Seperti yang dilakukan DPD Partai Gerindra Provinsi Gorontalo Kamis (05/02/2026) malam, tidak hanya menggelar seremonial perayaan HUT ke 18 Partai Gerindra, tetapi mengisi momen sakral tersebut dengan doa keselamatan bangsa diiringi dengan membagi santunan kepada anak-anak yatim piatu.
Sekertaris DPD Partai Gerindra Provinsi Gorontalo, Nasir Majid jelaskan, bahwa kegiatan yang dihadiri pengurus partai, kader, simpatisan serta sejumlah Tokoh masyarakat itu, menjadi refleksi nyata atas komitmen Gerindra untuk selalu dekat dengan rakyat dan peka terhadap kondisi sosial masyarakat.
Kepedulian terhadap anak yatim dan piatu kata Nasir Majid, bukan sekadar simbol kepedulian, melainkan bagian dari nilai kemanusiaan yang menjadi fondasi perjuangan partai.
“Dalam momentum HUT ke-18 ini, kami tidak hanya bersyukur atas perjalanan politik Gerindra selama hampir dua dekade, tetapi juga ingin meneguhkan semangat berbagi dan kepedulian.

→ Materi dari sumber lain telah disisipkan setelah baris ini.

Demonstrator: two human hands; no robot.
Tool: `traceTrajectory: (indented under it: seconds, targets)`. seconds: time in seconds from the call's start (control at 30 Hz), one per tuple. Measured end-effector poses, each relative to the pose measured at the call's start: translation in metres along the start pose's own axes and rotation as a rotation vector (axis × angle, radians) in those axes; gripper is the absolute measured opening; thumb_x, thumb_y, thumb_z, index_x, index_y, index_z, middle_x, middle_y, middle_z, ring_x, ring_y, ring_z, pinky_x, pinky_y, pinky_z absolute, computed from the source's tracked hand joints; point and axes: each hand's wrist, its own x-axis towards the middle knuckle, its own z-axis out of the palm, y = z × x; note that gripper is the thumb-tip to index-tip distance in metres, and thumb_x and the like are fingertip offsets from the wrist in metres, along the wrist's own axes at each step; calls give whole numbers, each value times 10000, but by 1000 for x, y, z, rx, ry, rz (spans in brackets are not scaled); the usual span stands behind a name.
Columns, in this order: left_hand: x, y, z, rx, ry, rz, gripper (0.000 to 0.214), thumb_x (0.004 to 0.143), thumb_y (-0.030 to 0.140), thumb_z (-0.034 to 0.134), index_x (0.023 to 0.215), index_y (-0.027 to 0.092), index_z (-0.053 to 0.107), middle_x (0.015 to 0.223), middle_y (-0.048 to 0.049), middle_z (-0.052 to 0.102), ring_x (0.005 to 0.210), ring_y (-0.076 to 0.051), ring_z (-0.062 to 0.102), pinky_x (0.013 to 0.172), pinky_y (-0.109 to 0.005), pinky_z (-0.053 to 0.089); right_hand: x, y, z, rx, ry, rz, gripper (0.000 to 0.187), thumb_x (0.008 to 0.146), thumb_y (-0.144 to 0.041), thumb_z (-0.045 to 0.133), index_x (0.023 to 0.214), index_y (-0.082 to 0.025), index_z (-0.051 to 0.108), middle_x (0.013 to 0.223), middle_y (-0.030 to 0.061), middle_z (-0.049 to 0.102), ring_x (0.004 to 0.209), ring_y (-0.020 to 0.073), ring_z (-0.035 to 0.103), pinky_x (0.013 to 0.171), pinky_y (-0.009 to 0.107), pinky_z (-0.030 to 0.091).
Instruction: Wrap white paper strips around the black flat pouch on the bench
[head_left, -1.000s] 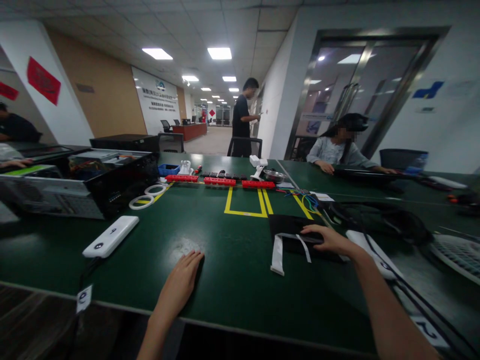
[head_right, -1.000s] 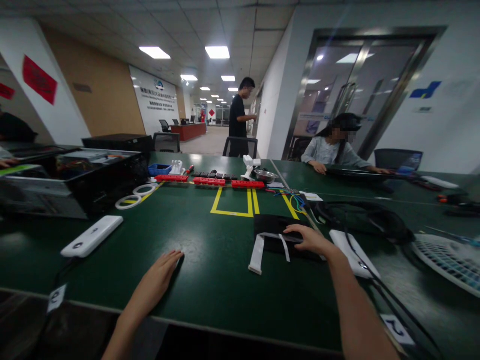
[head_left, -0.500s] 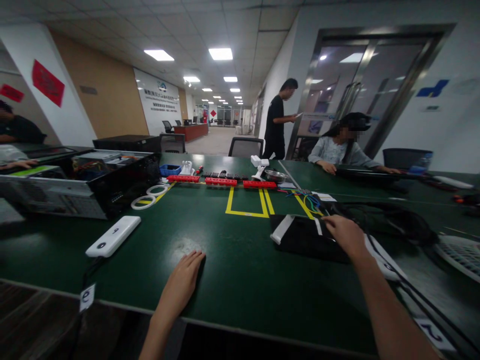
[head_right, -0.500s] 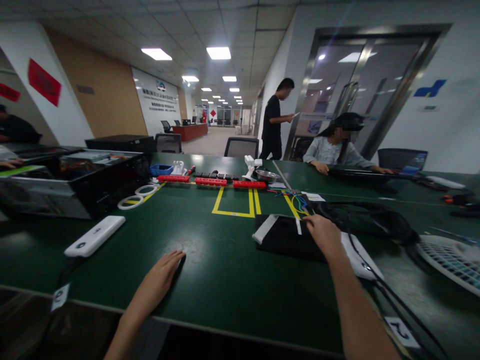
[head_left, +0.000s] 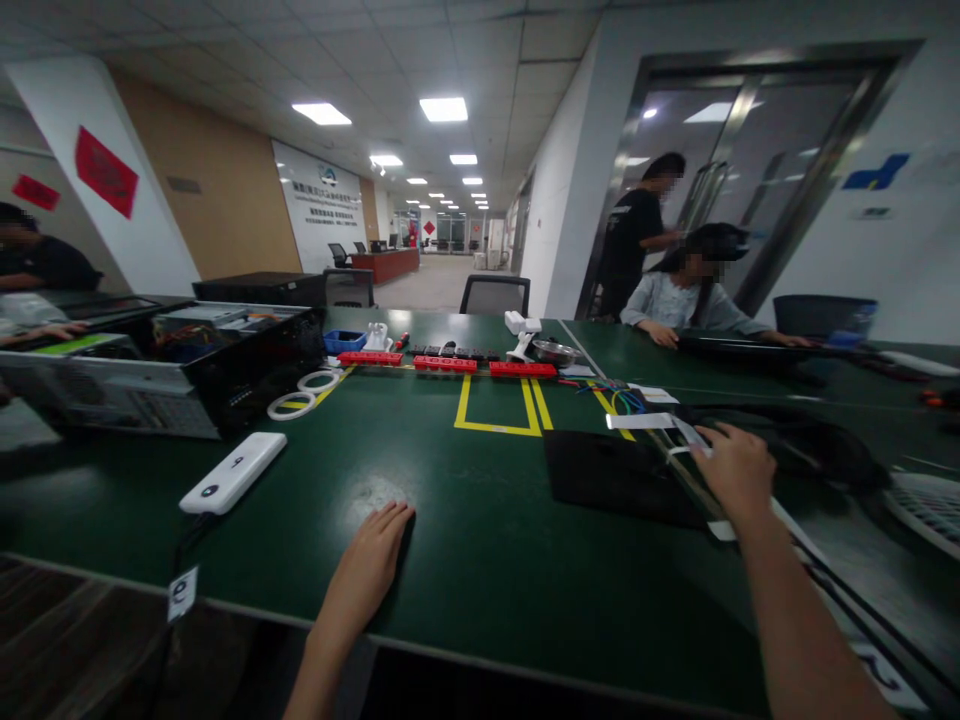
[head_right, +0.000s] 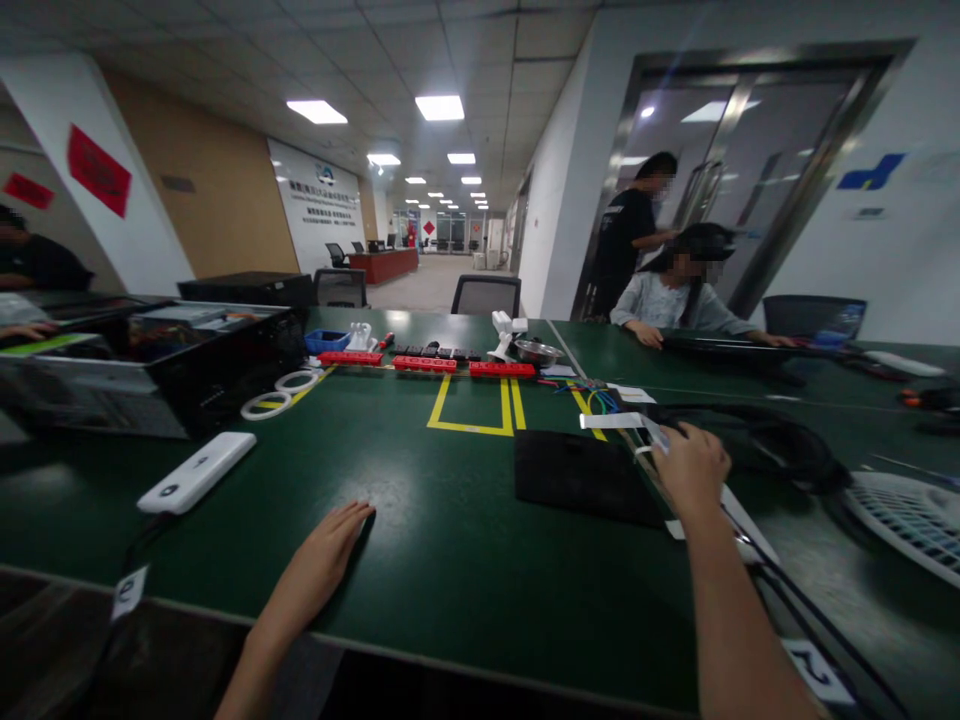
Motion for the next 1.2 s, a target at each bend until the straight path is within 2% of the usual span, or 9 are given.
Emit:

Anak-anak yatim dan piatu adalah bagian dari masyarakat yang perlu kita rangkul dan berdayakan bersama,” ujar Nasir Majid.
Acara doa keselamatan bangsa turut menjadi momen khidmat, dimana seluruh peserta mendoakan agar Indonesia tetap diberkahi dalam persatuan dan dijauhkan dari segala bentuk perpecahan.
Sementara itu, peresmian kantor baru DPD Gerindra menjadi simbol semangat baru dalam memperkuat koordinasi, komunikasi, dan konsolidasi partai hingga ke akar rumput.
Melalui kegiatan ini, Gerindra Gorontalo berupaya mengintegrasikan nilai politik dan sosial ke dalam satu gerakan nyata bahwa politik bukan hanya tentang kekuasaan, tetapi juga soal kemanusiaan dan pengabdian kepada masyarakat.(bm/habari.id).